• **Work item**
The expected answer is the set of lines in the data below between the line holding "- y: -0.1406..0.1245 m" and the line holding "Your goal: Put", inclusive, written out exactly.
------
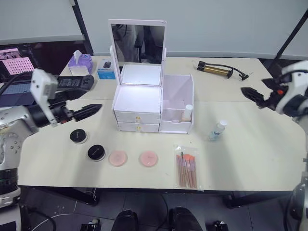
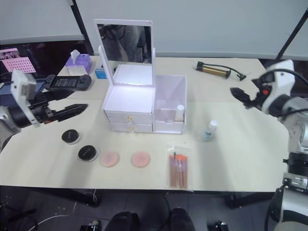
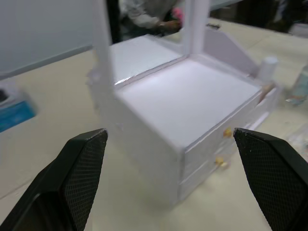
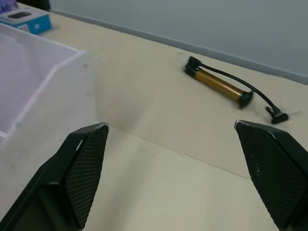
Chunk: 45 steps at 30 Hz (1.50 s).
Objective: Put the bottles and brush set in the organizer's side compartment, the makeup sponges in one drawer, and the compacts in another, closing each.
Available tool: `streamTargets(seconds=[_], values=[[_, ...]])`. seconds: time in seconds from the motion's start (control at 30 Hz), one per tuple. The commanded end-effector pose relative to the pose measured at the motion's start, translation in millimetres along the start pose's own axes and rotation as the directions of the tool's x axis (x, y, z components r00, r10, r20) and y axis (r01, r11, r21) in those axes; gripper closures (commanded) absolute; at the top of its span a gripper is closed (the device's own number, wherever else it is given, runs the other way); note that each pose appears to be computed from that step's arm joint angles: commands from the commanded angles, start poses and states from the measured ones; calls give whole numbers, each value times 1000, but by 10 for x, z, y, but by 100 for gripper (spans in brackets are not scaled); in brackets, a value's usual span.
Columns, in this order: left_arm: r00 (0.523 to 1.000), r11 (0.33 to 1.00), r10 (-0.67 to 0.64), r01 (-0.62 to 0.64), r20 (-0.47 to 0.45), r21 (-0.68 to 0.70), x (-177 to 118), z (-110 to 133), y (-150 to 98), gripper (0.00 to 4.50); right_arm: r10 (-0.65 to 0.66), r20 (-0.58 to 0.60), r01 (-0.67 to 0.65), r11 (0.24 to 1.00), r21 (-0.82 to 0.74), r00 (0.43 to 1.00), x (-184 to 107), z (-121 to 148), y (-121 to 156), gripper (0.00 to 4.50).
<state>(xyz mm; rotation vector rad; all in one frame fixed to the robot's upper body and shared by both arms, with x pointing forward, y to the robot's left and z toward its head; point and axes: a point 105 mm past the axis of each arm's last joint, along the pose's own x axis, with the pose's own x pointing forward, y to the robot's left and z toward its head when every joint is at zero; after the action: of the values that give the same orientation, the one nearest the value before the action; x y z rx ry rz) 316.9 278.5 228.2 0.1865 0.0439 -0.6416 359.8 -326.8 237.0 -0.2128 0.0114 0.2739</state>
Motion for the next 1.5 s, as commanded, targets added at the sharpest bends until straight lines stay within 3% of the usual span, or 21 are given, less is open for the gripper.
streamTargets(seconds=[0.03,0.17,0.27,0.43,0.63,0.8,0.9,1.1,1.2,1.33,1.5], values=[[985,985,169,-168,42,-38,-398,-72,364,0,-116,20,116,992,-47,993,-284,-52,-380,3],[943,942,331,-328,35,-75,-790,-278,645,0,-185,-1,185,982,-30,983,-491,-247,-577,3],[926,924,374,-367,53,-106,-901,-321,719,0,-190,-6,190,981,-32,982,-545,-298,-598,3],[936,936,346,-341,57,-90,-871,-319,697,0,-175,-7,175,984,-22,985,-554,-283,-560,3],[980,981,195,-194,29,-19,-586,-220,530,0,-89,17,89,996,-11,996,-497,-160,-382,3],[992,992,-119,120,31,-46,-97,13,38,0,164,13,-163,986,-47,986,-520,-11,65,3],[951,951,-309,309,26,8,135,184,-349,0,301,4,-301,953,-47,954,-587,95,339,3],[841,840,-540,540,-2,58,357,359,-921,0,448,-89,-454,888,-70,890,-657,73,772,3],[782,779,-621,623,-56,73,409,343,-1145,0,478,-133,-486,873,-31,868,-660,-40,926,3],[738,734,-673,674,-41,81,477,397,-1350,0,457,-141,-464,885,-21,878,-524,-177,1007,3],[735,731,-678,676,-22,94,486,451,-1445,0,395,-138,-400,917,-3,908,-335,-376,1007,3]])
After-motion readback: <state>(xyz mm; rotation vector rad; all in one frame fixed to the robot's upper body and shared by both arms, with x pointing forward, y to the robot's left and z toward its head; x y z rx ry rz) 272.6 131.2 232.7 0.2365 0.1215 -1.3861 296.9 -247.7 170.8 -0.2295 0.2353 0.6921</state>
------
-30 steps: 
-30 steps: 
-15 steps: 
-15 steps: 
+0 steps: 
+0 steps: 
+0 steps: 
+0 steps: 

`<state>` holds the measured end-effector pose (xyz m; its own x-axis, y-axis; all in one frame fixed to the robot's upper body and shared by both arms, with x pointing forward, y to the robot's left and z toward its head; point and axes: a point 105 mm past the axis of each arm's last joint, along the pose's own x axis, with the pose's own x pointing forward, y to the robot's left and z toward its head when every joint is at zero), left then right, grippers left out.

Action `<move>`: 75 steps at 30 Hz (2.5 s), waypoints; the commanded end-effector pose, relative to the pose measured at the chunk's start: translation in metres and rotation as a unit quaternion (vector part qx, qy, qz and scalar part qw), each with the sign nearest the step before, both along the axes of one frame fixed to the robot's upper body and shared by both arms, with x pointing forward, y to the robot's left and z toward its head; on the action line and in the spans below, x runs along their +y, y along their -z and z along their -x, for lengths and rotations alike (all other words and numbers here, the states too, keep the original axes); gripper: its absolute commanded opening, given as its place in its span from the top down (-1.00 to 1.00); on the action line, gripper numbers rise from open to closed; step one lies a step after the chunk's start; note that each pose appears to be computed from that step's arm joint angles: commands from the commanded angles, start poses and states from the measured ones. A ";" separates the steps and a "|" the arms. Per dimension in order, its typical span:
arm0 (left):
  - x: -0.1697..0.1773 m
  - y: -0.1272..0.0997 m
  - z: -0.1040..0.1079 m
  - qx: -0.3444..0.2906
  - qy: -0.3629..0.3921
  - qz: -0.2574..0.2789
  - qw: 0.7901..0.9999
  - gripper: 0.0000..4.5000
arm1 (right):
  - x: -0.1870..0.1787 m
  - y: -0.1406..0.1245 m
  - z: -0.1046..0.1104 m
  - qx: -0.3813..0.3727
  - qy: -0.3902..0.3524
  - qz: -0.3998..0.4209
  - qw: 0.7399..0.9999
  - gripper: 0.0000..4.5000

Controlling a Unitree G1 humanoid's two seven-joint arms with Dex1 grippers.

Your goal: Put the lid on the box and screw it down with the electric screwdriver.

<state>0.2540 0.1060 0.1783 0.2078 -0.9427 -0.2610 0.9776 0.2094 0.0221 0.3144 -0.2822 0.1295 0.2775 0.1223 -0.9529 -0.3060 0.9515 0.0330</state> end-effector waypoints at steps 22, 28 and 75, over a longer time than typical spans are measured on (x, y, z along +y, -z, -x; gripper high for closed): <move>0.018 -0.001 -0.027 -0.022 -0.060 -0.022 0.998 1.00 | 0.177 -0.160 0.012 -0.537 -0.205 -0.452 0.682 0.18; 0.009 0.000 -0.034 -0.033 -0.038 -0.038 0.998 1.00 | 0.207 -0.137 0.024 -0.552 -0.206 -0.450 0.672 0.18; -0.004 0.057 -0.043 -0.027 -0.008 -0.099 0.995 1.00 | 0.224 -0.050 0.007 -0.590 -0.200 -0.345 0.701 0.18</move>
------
• **Answer to this problem**
  - y: -0.1406..0.1245 m
  - z: -0.1046..0.1104 m
  - qx: -0.3813..0.3727
  - qy: -0.3902..0.3524
  - qz: -0.3998..0.4209
  - qw: 0.7399..0.9999
  - gripper: 0.0000..4.5000

Controlling a Unitree G1 humanoid's two seven-joint arms with Dex1 grippers.

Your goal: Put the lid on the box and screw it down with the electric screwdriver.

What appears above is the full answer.